Caso não apontemos estas novas tecnologias à descentralização,
nomeadamente, substituindo a irregular distribuição moral individual
pela mais homogénea ética comunitária, todos sucumbiremos ao desígnio da
eficaz roleta russa tecnológica.
As
tecnologias apenas podem ser ultrapassadas por outras tecnologias. Não
há outra forma de seguir em frente. A tecnologia convencional do
dinheiro, baseada no débito, falhou na crise de 2008 e voltará a falhar.
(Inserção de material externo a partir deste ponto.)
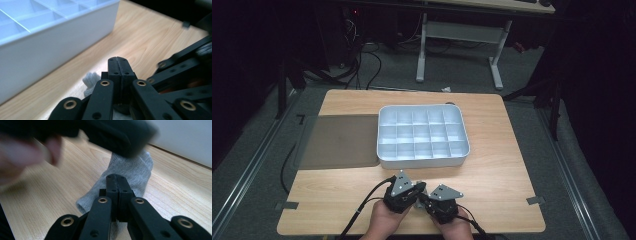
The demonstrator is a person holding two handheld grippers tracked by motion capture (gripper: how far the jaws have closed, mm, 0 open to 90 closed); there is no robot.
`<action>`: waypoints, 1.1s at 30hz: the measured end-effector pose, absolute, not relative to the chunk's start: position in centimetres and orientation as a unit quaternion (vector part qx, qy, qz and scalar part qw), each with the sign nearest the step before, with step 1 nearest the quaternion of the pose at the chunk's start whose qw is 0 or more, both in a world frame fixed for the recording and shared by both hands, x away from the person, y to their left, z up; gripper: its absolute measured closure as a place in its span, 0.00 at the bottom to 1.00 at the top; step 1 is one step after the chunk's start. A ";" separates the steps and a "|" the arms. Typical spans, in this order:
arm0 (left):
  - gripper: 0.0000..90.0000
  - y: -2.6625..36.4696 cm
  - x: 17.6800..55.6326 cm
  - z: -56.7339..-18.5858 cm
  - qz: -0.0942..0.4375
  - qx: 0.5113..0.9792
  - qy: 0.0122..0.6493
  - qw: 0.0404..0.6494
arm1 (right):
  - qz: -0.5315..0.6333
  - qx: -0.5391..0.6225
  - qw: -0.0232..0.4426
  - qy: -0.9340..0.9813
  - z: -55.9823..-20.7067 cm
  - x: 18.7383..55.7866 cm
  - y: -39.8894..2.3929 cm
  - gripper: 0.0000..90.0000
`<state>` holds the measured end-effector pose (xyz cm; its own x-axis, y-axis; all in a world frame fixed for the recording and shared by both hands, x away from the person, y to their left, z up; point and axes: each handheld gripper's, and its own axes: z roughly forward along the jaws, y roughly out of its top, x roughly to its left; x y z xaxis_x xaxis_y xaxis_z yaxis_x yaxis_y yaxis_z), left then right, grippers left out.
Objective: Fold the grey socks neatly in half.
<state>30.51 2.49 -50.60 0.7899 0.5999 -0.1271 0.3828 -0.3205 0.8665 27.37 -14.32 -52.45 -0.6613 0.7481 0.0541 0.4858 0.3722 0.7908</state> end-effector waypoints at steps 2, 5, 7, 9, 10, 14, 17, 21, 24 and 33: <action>1.00 2.7 30.8 -51.2 0.112 0.808 0.315 0.486 | 0.413 0.379 0.159 0.813 -52.5 27.4 -14.3 1.00; 1.00 3.4 31.4 -52.1 0.106 0.804 0.338 0.477 | 0.417 0.381 0.159 0.810 -52.5 27.3 -14.5 1.00; 1.00 3.7 31.7 -52.6 0.095 0.800 0.347 0.481 | 0.417 0.381 0.160 0.809 -52.6 27.3 -14.5 1.00; 1.00 3.7 31.7 -52.7 0.096 0.799 0.347 0.482 | 0.418 0.378 0.164 0.810 -52.6 27.2 -14.4 1.00; 1.00 3.7 31.6 -52.7 0.099 0.799 0.346 0.481 | 0.418 0.379 0.163 0.810 -52.5 27.2 -14.5 1.00; 1.00 3.7 31.4 -52.7 0.104 0.799 0.345 0.482 | 0.418 0.380 0.162 0.809 -52.4 27.3 -14.6 1.00; 1.00 3.7 31.5 -52.7 0.105 0.798 0.346 0.482 | 0.417 0.381 0.160 0.809 -52.3 27.4 -14.7 0.99; 1.00 3.7 31.4 -52.8 0.106 0.797 0.346 0.484 | 0.418 0.382 0.165 0.808 -51.7 27.1 -14.9 0.96; 1.00 3.6 31.4 -52.8 0.108 0.797 0.346 0.483 | 0.425 0.383 0.169 0.803 -51.0 26.6 -15.0 0.94; 1.00 3.4 31.2 -52.6 0.107 0.797 0.349 0.482 | 0.410 0.387 0.147 0.813 -51.9 25.5 -14.7 0.85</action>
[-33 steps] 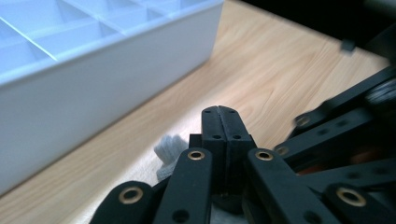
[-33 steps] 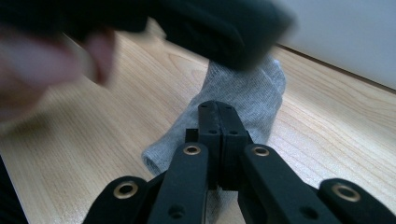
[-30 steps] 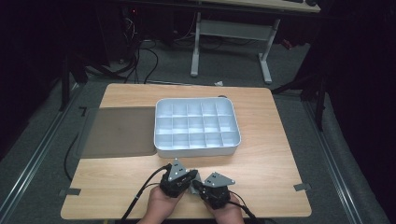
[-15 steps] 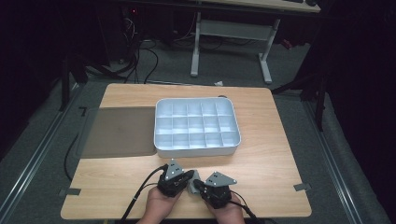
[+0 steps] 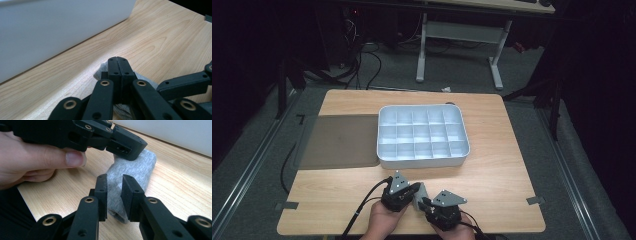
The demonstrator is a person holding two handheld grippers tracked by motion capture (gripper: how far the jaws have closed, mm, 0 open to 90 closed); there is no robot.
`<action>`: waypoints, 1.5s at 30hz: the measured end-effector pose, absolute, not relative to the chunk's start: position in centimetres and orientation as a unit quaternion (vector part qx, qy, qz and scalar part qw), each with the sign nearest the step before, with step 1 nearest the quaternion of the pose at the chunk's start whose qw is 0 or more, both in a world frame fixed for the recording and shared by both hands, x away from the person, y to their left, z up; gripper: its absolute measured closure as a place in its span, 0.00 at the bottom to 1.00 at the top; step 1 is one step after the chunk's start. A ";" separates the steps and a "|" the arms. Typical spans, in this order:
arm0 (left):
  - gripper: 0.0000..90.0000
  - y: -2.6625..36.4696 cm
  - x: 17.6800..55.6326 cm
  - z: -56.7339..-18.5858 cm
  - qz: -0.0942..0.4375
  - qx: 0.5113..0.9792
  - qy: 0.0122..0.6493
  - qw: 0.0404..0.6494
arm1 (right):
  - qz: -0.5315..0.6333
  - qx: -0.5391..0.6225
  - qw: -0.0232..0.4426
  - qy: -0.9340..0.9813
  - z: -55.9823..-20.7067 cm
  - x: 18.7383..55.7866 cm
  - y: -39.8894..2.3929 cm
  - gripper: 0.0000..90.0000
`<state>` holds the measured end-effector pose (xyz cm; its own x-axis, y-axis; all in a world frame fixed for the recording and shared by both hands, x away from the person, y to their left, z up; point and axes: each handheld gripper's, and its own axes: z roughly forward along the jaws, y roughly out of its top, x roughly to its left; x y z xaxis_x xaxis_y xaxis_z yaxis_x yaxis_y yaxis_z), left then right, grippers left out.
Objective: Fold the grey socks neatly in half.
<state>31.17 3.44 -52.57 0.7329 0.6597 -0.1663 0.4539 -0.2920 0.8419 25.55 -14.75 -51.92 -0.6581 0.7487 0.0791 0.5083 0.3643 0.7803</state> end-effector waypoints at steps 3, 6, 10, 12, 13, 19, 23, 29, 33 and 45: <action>1.00 3.4 31.0 -52.2 0.101 0.794 0.350 0.487 | 0.406 0.384 0.152 0.815 -52.0 25.5 -14.6 0.86; 0.94 3.1 30.0 -51.4 0.108 0.798 0.330 0.493 | 0.402 0.380 0.156 0.818 -52.1 25.4 -14.5 0.89; 0.93 3.6 30.3 -52.5 0.117 0.800 0.339 0.482 | 0.403 0.377 0.157 0.819 -52.1 25.3 -14.5 0.89; 0.93 3.9 30.4 -52.7 0.115 0.799 0.340 0.482 | 0.405 0.378 0.153 0.818 -52.1 25.4 -14.6 0.89; 0.93 3.9 30.4 -52.8 0.114 0.799 0.339 0.483 | 0.405 0.378 0.153 0.818 -52.1 25.4 -14.6 0.89; 0.94 4.1 30.3 -52.9 0.125 0.800 0.337 0.480 | 0.424 0.405 0.144 0.797 -51.2 25.8 -15.4 0.69; 0.94 4.2 30.4 -53.0 0.122 0.799 0.338 0.483 | 0.412 0.446 0.113 0.786 -51.4 27.0 -16.1 0.53; 0.94 4.5 30.3 -52.9 0.117 0.797 0.342 0.484 | 0.407 0.470 0.045 0.782 -52.2 28.5 -15.9 0.48; 0.94 4.8 30.2 -52.9 0.116 0.795 0.346 0.484 | 0.405 0.468 0.026 0.785 -52.4 28.9 -15.5 0.52; 0.92 6.2 30.0 -52.9 0.105 0.795 0.356 0.479 | 0.386 0.450 0.000 0.805 -52.3 29.5 -14.4 0.58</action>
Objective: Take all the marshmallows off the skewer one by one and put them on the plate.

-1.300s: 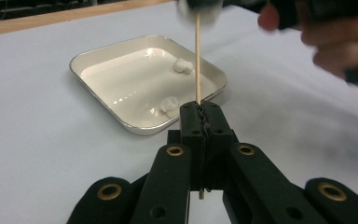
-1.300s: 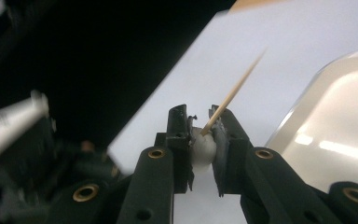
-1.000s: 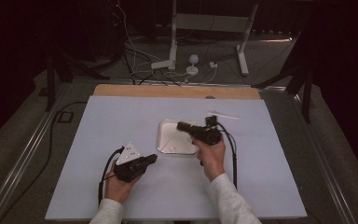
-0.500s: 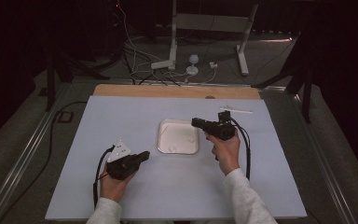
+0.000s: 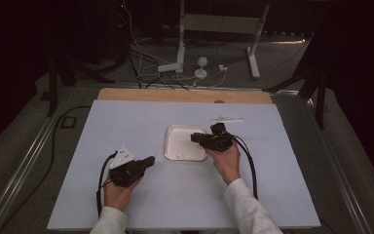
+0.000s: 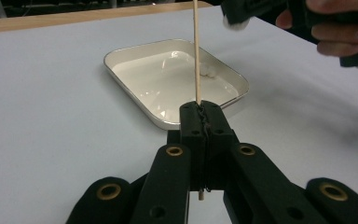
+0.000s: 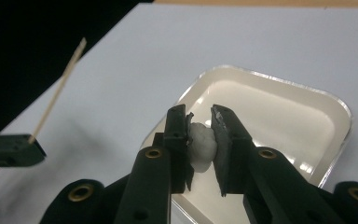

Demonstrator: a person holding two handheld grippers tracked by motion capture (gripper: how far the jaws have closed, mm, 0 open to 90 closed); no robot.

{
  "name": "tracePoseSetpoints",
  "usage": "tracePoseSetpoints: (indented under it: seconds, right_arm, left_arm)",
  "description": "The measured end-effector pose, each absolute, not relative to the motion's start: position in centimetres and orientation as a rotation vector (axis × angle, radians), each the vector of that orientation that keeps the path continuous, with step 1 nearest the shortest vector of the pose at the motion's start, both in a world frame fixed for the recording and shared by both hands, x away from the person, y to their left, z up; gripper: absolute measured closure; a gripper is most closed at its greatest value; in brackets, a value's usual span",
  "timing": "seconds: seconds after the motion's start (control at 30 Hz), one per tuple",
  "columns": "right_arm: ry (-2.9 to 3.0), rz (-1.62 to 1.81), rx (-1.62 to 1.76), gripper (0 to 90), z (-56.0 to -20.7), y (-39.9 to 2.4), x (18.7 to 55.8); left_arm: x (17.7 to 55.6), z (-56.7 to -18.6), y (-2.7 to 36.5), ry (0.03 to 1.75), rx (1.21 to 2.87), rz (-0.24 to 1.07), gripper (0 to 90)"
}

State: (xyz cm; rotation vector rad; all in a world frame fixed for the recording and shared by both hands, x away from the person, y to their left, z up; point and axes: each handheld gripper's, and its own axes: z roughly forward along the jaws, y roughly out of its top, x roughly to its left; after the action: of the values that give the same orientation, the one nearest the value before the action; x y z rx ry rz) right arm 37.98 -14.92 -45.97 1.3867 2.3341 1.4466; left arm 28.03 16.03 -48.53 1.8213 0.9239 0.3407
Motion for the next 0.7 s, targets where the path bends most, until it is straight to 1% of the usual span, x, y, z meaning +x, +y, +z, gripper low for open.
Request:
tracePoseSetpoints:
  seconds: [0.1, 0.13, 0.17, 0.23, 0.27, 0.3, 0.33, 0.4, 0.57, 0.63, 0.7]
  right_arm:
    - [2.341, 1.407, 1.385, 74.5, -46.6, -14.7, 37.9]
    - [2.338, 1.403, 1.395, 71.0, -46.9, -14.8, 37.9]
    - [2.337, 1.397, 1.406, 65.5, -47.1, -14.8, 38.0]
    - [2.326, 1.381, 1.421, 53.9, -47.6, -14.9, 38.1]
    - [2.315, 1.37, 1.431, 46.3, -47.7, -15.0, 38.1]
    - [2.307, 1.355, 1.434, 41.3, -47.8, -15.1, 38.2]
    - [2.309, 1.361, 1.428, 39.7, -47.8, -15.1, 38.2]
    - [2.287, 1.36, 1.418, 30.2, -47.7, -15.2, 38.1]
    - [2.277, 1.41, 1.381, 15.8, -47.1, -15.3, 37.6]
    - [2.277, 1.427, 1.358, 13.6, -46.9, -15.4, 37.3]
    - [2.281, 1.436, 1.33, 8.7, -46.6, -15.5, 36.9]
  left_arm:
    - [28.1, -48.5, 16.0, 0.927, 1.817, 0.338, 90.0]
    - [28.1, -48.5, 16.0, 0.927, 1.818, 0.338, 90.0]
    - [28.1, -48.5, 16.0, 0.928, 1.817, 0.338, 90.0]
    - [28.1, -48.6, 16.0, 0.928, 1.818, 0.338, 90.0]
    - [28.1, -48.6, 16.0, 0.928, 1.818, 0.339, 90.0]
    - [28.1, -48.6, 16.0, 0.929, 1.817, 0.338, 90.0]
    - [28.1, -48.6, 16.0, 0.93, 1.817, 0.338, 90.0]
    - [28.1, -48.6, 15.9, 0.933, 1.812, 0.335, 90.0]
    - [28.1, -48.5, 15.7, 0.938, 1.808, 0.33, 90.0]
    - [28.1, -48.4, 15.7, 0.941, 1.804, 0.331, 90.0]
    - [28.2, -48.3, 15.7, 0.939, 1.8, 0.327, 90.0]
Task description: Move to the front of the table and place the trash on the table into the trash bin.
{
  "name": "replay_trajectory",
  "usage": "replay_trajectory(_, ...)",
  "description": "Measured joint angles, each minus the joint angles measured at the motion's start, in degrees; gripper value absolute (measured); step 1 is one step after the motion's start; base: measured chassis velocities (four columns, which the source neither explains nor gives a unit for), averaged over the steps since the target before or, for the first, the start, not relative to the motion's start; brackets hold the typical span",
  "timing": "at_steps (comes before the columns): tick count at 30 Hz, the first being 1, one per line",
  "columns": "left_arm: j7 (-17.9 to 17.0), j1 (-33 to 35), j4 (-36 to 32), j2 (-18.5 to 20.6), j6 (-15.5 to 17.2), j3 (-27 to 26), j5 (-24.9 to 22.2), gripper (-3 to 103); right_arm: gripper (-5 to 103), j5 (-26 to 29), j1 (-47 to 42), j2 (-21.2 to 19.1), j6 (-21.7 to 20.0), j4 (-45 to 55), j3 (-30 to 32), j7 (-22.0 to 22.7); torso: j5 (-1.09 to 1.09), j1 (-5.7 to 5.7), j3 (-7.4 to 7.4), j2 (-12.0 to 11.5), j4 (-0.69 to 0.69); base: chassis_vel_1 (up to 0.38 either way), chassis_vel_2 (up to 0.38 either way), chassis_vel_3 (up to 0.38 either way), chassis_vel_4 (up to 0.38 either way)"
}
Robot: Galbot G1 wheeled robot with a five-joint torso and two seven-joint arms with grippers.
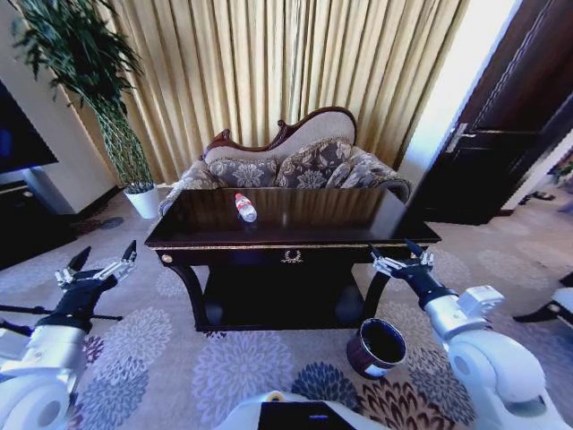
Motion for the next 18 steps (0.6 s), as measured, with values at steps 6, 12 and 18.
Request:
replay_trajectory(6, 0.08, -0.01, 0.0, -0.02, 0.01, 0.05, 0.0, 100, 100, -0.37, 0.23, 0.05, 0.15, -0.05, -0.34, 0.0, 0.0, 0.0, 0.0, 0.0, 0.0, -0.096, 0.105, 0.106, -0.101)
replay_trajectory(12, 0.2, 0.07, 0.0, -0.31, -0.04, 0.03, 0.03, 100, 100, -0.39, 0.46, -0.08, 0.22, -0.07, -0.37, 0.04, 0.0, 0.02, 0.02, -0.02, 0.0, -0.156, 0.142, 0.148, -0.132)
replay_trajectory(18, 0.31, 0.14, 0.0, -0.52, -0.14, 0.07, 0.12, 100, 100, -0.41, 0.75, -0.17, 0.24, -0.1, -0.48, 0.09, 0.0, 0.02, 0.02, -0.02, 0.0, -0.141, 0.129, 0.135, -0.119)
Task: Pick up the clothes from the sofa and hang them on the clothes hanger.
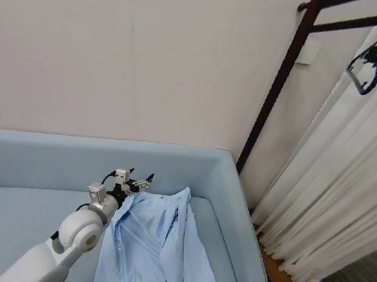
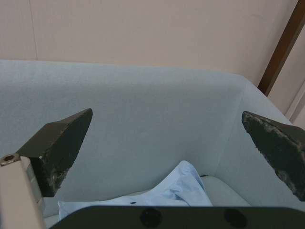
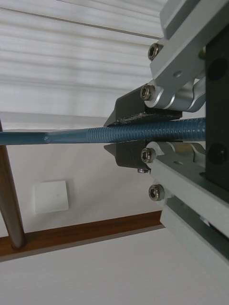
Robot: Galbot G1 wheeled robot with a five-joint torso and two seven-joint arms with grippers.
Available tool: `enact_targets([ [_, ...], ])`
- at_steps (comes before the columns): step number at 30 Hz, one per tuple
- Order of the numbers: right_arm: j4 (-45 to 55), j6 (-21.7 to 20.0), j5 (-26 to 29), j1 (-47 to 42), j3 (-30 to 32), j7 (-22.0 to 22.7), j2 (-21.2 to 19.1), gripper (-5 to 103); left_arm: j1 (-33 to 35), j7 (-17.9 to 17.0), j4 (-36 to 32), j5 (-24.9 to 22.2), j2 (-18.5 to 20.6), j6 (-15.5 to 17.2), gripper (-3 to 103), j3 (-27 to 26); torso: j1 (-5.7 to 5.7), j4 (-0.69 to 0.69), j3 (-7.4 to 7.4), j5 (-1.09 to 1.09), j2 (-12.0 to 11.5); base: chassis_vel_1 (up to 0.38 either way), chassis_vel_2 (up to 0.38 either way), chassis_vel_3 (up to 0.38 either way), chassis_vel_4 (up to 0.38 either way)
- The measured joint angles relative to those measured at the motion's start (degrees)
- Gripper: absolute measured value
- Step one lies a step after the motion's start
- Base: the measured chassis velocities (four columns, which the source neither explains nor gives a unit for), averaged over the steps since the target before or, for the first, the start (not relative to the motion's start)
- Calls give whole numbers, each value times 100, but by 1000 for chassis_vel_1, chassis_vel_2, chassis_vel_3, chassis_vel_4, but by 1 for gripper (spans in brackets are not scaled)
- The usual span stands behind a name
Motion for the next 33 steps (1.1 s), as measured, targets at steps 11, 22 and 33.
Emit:
enact_targets([
  [11, 1064, -36, 385, 151, 44, 202, -329, 8, 100, -1, -28, 17, -18, -5, 100, -63, 0, 0, 0, -1, 0, 0, 0, 0, 0],
  [22, 2451, -199, 633, -1263, 1382, -475, -1184, 8, 415, -40, -105, 44, 59, -34, 100, -331, -1, 0, 0, -1, 0, 0, 0, 0, 0],
  [33, 2740, 90, -267, -2388, 619, -3999, -2534, 8, 407, -398, 486, 166, 191, 16, 100, -568, -1, -1, 0, 0, 0, 0, 0, 0, 0],
])
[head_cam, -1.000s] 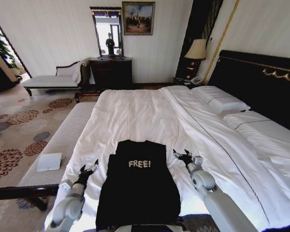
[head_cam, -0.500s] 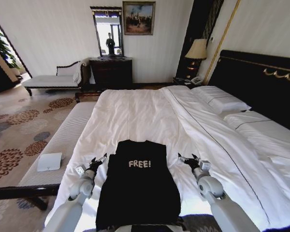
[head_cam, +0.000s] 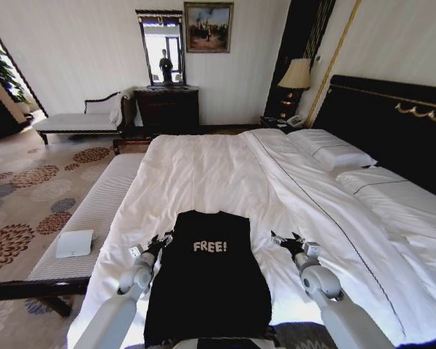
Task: Fold the clothes on the bed.
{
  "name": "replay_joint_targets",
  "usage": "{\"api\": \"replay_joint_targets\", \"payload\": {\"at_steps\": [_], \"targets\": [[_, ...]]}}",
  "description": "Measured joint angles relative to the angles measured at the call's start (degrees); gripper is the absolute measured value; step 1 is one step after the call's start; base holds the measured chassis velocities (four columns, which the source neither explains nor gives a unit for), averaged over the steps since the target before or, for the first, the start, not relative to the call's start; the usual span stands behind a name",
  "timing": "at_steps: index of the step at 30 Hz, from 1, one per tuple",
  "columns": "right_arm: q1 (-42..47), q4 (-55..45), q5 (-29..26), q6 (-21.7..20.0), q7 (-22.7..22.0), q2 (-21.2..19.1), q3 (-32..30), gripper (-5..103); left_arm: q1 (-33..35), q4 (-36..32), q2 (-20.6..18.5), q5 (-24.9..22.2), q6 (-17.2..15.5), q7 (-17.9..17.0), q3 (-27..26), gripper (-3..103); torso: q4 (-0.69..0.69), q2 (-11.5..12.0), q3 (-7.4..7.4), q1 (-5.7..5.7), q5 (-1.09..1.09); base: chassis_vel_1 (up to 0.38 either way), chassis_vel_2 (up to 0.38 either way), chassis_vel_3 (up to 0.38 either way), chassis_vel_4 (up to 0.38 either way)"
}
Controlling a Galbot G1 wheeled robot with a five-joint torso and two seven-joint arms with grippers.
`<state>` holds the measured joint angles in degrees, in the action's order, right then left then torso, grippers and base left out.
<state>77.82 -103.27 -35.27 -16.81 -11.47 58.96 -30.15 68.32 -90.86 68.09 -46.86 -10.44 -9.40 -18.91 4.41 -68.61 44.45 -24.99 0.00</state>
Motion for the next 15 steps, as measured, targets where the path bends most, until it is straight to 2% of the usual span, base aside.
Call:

Como a necessidade aguça o engenho, foi criado, nessa altura, um
sistema monetário digital alternativo designado Bitcoin. Hoje percebe-se
que a eficácia dessa inovação tecnológica estende-se para além da área
financeira, abrindo avenidas para a expedita descentralização das
decisões políticas.
O
facto é que passou a ser possível os indivíduos coordenarem as
respetivas transações sem terem de confiar uns nos outros ou sequer se
conhecerem. A tecnologia em questão foi inventada a pensar na
descentralização do dinheiro, mas os cidadãos precisam dela a vários
níveis. Na verdade, a causa pública não pode dar-se ao luxo de dispensar
o novo tipo de confiança baseado em consensos alargados só possíveis de
instituir em redes blockchain de código aberto.
Estamos
a falar da automatização da confiança e da transparência na vida
comunitária, através da desintermediação das transações digitais na
sociedade, por exemplo, mediante a celebração de contratos
autoexecutáveis, o que passou a ser possível graças à emergência de
novas garantias associadas ao rigor matemático e à validação
criptográfica de consensos obtidos em redes blockchain.
As implicações político-económicas da tecnologia blockchain
são tremendas, quer para o bem quer para o mal, pois, como vimos, as
tecnologias são amorais e a evolução tecnológica não se compadece com o
destino das pessoas, pelo que terão de ser elas a tratar de si próprias.
Como o desfecho político desta mudança não é inevitável, estamos num
marco histórico e filosófico. Chegada a idade da reforma política da
sociedade, há que estudar, refletir e não desperdiçar a oportunidade de
transitar para um novo paradigma ético, político e financeiro.